## Records for the task
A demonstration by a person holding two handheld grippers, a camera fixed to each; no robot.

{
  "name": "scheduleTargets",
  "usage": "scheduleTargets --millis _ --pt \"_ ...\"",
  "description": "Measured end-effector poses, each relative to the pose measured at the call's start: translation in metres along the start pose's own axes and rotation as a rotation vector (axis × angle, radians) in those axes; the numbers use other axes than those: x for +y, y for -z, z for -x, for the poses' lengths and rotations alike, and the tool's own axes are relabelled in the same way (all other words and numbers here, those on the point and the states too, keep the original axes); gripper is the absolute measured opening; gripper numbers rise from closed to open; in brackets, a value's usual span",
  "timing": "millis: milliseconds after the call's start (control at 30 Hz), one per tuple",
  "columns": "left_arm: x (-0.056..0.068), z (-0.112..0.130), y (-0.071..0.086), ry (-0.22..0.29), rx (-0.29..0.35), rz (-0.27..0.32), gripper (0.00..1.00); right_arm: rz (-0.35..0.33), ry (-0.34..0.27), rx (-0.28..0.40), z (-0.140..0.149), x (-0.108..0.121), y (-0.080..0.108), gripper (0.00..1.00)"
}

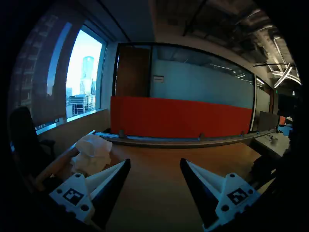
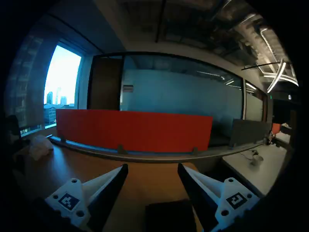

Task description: Fold towel

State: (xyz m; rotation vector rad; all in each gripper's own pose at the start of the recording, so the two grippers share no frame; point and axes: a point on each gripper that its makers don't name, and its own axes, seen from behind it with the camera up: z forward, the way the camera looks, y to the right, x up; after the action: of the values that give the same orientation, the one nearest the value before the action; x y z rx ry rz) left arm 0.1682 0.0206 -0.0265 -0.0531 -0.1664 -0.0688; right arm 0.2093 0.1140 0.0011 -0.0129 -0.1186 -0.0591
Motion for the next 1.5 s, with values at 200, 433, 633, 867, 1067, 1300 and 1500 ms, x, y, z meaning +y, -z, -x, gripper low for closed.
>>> scheduleTargets --millis 200,433,633,867,1067,1300,1500 --pt "0.000 -0.016 -0.013 -0.008 0.033 0.014 0.95 -0.011 -0.017 0.008 -0.013 -0.030 -0.003 0.99" --pt "-0.002 -0.034 -0.022 0.005 0.068 0.030 0.95 -0.021 -0.029 0.029 -0.026 -0.066 -0.005 0.99" --pt "-0.007 -0.039 -0.025 0.004 0.074 0.035 0.95 -0.036 -0.033 0.042 -0.032 -0.093 -0.004 0.99" --pt "-0.014 -0.041 -0.026 0.007 0.081 0.034 0.95 -0.035 -0.028 0.040 -0.038 -0.105 -0.005 0.99" --pt "-0.014 -0.044 -0.027 0.003 0.089 0.040 0.95 -0.043 -0.029 0.043 -0.042 -0.116 -0.004 0.99" --pt "-0.018 -0.043 -0.027 -0.010 0.109 0.023 0.95 -0.058 -0.045 0.038 -0.047 -0.131 0.001 0.99" --pt "-0.022 -0.026 -0.025 -0.060 0.112 0.006 0.95 -0.065 -0.044 0.036 -0.049 -0.140 0.010 0.99"
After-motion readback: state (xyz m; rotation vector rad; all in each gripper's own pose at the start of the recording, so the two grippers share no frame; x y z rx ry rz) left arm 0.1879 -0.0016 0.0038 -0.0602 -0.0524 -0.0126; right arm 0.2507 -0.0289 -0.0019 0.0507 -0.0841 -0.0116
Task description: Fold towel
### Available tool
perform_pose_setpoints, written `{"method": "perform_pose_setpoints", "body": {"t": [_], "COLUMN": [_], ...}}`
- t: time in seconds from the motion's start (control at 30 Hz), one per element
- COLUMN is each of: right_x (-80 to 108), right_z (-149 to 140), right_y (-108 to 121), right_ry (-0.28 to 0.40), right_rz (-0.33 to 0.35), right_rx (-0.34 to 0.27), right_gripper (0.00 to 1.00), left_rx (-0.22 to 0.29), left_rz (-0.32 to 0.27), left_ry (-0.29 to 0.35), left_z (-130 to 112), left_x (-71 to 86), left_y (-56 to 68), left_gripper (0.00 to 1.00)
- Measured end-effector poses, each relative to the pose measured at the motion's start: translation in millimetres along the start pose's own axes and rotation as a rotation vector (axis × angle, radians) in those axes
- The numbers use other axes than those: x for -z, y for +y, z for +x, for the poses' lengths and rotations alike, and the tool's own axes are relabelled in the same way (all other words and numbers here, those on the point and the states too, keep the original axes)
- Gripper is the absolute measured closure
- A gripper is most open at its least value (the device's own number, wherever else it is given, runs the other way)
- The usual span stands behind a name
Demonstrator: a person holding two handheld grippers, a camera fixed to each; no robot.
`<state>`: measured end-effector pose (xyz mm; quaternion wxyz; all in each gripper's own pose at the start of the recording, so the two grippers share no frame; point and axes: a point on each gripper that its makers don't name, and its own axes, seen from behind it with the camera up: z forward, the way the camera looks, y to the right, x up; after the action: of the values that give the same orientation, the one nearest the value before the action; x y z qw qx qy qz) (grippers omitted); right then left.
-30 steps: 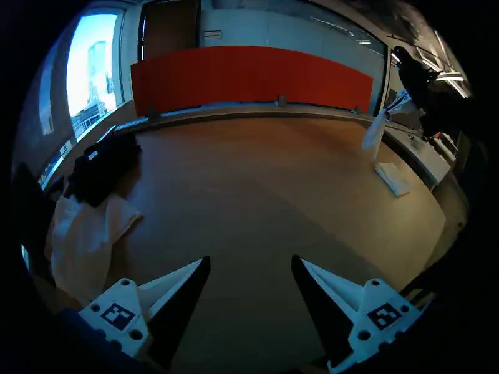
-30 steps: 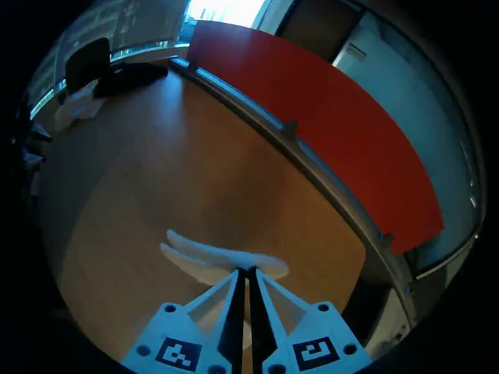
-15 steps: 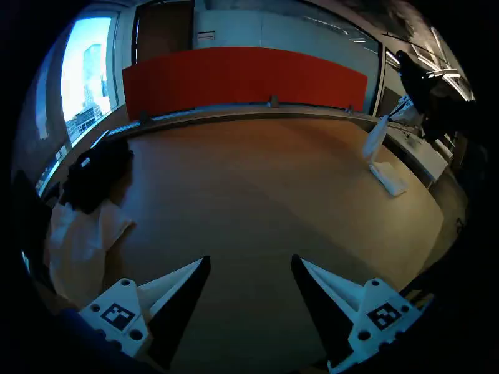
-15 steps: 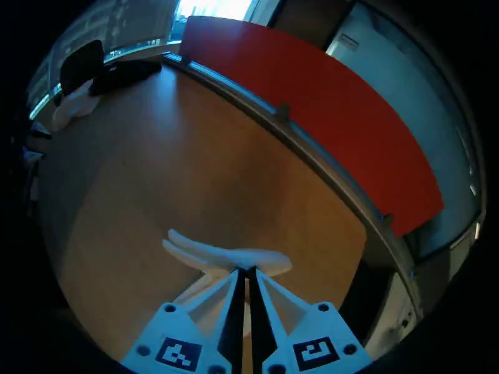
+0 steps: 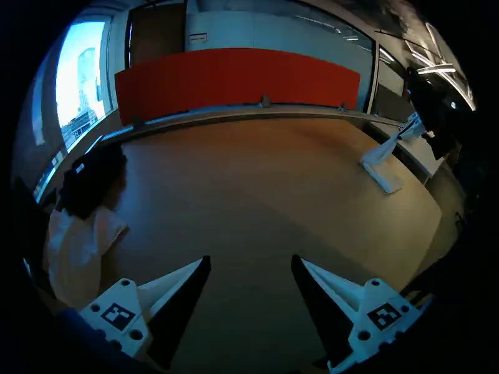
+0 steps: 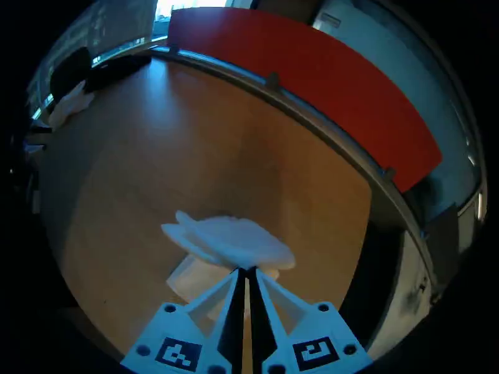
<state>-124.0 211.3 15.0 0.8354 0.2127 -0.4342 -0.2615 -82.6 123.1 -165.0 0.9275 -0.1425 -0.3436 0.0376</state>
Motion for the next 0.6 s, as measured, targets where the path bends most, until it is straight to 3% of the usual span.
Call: {"method": "perform_pose_setpoints", "body": {"t": [0.2, 0.6], "right_x": [-4.9, -7.4], "right_z": [-33.0, -52.3], "right_y": [0.6, 13.7], "right_ry": [-0.039, -0.088], "right_rz": [-0.018, -0.066], "right_rx": [-0.043, -0.041], "right_gripper": [0.96, 0.96], "left_rx": [-0.006, -0.012], "left_rz": [0.003, 0.011], "left_ry": [-0.010, -0.011], "left_z": [-5.7, -7.8], "left_x": [3.2, 7.1], "left_y": [0.3, -1.0], "left_gripper": [0.04, 0.04]}}
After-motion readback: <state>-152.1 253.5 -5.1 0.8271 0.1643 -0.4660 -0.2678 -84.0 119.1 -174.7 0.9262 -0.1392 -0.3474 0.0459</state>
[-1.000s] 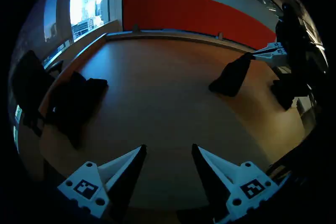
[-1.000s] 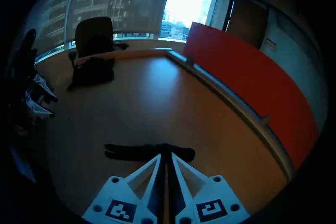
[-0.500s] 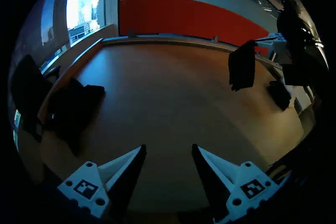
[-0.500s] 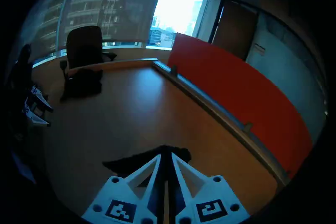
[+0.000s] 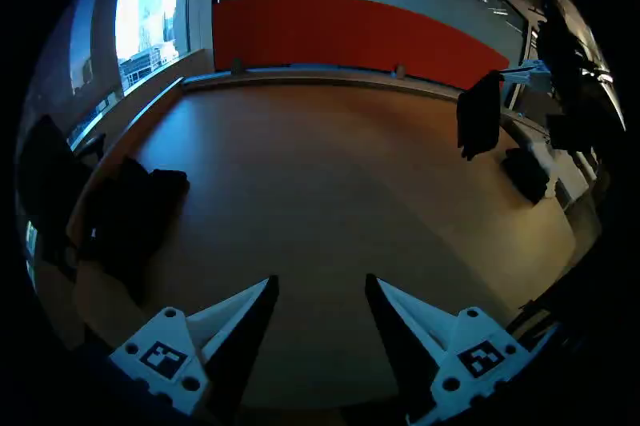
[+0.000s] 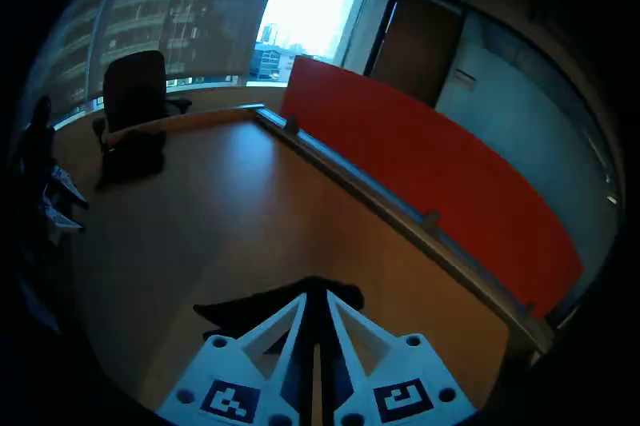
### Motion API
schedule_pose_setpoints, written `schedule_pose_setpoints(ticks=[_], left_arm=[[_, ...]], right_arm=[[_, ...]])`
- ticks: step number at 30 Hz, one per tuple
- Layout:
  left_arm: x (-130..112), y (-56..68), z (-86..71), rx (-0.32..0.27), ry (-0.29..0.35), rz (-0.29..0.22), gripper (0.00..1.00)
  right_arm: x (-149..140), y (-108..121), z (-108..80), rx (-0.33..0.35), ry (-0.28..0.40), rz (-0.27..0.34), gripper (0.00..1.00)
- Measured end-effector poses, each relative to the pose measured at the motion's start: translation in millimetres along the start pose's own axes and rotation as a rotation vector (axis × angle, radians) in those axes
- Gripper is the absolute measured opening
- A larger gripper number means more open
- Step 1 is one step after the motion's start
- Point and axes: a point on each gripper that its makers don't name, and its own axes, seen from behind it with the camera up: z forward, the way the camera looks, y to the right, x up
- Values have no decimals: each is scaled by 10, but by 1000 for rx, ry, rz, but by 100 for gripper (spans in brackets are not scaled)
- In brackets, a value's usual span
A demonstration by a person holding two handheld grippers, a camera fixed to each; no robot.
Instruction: Fold towel
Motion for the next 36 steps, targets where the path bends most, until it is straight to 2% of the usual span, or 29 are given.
schedule_pose_setpoints(ticks=[12, 23, 36], left_arm=[[52, 66, 91, -9, -14, 28, 80], [121, 170, 195, -21, -27, 54, 80], [193, 295, 301, -30, -42, 79, 80]], right_arm=[[-355, 553, -310, -83, -53, 50, 2], [-688, 1210, -569, -192, -98, 117, 2], [-1062, 1829, -805, -282, -147, 168, 2]])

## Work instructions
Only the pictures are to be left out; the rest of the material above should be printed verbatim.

## Answer below
A demonstration by a person holding two handheld grippers, a camera fixed to each; no robot.

{
  "name": "scheduleTargets",
  "usage": "scheduleTargets --millis _ --pt \"_ ...\"",
  "description": "Measured end-effector poses, each relative to the pose measured at the call's start: translation in metres along the start pose's own axes and rotation as a rotation vector (axis × angle, radians) in those axes; the numbers use other axes than those: x for +y, y for -z, z for -x, for the poses' lengths and rotations alike, and the tool's own axes are relabelled in the same way (all other words and numbers here, those on the point and the states too, keep the original axes); gripper is the absolute measured opening; gripper numbers rise from closed to open; in brackets, a value's usual span",
  "timing": "millis: milliseconds after the call's start (control at 30 Hz), one per tuple",
  "columns": "left_arm: x (-0.056..0.068), z (-0.112..0.130), y (-0.071..0.086), ry (-0.22..0.29), rx (-0.29..0.35), rz (-0.27..0.32), gripper (0.00..1.00); right_arm: rz (-0.35..0.33), ry (-0.34..0.27), rx (-0.28..0.40), z (-0.140..0.149), x (-0.108..0.121), y (-0.080..0.108), gripper (0.00..1.00)"
}


Task description: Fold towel

State: (xyz m; rotation vector rad; all in each gripper's own pose at the start of the recording, so the two grippers share no frame; point and axes: a point on each gripper that its makers don't name, and its own axes, seen from behind it with the camera up: z forward, the way the camera looks, y to the right, x up; after the action: of the values that give the same orientation, the one nearest the value before the action; x y z rx ry rz) left arm 0.1682 0.0206 -0.0265 -0.0531 -0.1664 -0.0688; right arm 0.2093 0.1140 0.0011 -0.0129 -0.1186 -0.0591
Motion for the next 1.5 s, with values at 200, 433, 633, 867, 1067, 1300 and 1500 ms, x, y, z meaning +y, -z, -x, gripper low for closed.
>>> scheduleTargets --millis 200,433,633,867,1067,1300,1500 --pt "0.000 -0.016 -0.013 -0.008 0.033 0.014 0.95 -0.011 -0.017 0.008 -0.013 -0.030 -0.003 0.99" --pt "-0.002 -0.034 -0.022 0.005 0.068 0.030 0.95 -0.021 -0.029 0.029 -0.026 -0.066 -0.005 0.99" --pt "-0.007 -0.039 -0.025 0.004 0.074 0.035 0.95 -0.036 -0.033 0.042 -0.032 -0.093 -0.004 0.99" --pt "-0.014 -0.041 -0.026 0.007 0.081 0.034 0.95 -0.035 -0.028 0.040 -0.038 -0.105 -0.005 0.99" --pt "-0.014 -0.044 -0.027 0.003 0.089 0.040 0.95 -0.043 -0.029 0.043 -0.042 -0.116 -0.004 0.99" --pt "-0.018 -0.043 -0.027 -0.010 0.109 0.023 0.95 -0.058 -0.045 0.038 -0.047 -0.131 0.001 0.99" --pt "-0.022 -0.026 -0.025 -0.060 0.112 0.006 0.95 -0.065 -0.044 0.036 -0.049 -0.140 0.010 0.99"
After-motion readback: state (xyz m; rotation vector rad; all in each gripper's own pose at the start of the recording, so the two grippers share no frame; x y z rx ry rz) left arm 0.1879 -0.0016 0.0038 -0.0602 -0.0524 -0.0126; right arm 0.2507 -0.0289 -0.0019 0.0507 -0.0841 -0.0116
Task description: Fold towel
### Available tool
perform_pose_setpoints, written `{"method": "perform_pose_setpoints", "body": {"t": [_], "COLUMN": [_], ...}}`
- t: time in seconds from the motion's start (control at 30 Hz), one per element
- COLUMN is each of: right_x (-80 to 108), right_z (-149 to 140), right_y (-108 to 121), right_ry (-0.28 to 0.40), right_rz (-0.33 to 0.35), right_rx (-0.34 to 0.27), right_gripper (0.00 to 1.00), left_rx (-0.22 to 0.29), left_rz (-0.32 to 0.27), left_ry (-0.29 to 0.35), left_z (-130 to 112), left_x (-71 to 86), left_y (-56 to 68), left_gripper (0.00 to 1.00)
- Measured end-effector poses, each relative to the pose measured at the motion's start: translation in millimetres along the start pose's own axes and rotation as a rotation vector (axis × angle, radians) in those axes
- The numbers use other axes than those: x for -z, y for +y, z for +x, for the poses' lengths and rotations alike, and the tool's own axes are relabelled in the same way (all other words and numbers here, those on the point and the states too, keep the original axes)
- Gripper is the absolute measured closure
- A gripper is most open at its least value (the device's own number, wherever else it is given, runs the other way)
- The usual span stands behind a name
Demonstrator: a person holding two handheld grippers, a camera fixed to each; no robot.
`<state>`: measured end-effector pose (xyz mm; quaternion wxyz; all in each gripper's own pose at the start of the recording, so the two grippers share no frame; point and axes: a point on each gripper that its makers don't name, and its own axes, seen from behind it with the camera up: z forward, the way the camera looks, y to the right, x up; after the action: of the values that give the same orientation, the one nearest the value before the action; x y z qw qx qy qz) (grippers omitted); right then left.
-30 steps: 
-30 steps: 
-15 steps: 
-15 steps: 
+0 steps: 
+0 steps: 
<state>-124.0 211.3 15.0 0.8354 0.2127 -0.4342 -0.2615 -82.6 123.1 -165.0 0.9275 -0.1425 -0.3436 0.0376</state>
Motion for the next 0.6 s, as measured, targets where the path bends most, until it is straight to 3% of the usual span.
Call: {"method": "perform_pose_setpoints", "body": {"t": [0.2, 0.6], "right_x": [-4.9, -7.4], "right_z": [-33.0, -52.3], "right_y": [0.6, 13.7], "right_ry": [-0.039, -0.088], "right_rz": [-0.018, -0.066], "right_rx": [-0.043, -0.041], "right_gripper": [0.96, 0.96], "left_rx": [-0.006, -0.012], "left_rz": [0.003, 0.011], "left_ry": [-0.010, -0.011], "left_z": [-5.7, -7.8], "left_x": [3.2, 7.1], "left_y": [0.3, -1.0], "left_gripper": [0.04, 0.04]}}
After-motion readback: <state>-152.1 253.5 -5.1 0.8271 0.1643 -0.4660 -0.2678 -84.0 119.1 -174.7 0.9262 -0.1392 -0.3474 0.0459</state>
[-1.000s] 
[-1.000s] 
[-0.500s] 
[-0.500s] 
[+0.000s] 
[+0.000s] 
### Motion API
schedule_pose_setpoints, written `schedule_pose_setpoints(ticks=[_], left_arm=[[_, ...]], right_arm=[[_, ...]])`
- ticks: step number at 30 Hz, one per tuple
- Layout:
  left_arm: x (-130..112), y (-56..68), z (-86..71), rx (-0.32..0.27), ry (-0.29..0.35), rz (-0.29..0.22), gripper (0.00..1.00)
  right_arm: x (-149..140), y (-108..121), z (-108..80), rx (-0.33..0.35), ry (-0.28..0.40), rz (-0.27..0.34), gripper (0.00..1.00)
- Measured end-effector poses, each relative to the pose measured at the motion's start: translation in millimetres along the start pose's own axes and rotation as a rotation vector (axis × angle, radians) in those axes
- Gripper is the absolute measured opening
- A larger gripper number means more open
- Step 1 is one step after the motion's start
- Point and axes: a point on each gripper that its makers don't name, and its own axes, seen from behind it with the camera up: z forward, the way the camera looks, y to the right, x up
- Values have no decimals: each is scaled by 10, but by 1000 for rx, ry, rz, but by 100 for gripper (spans in brackets are not scaled)
- In brackets, a value's usual span
A demonstration by a person holding two handheld grippers, a camera fixed to each; no robot.
Instruction: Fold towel
Motion for the next 36 steps, targets where the path bends most, until it is straight to 2% of the usual span, or 29 are given.
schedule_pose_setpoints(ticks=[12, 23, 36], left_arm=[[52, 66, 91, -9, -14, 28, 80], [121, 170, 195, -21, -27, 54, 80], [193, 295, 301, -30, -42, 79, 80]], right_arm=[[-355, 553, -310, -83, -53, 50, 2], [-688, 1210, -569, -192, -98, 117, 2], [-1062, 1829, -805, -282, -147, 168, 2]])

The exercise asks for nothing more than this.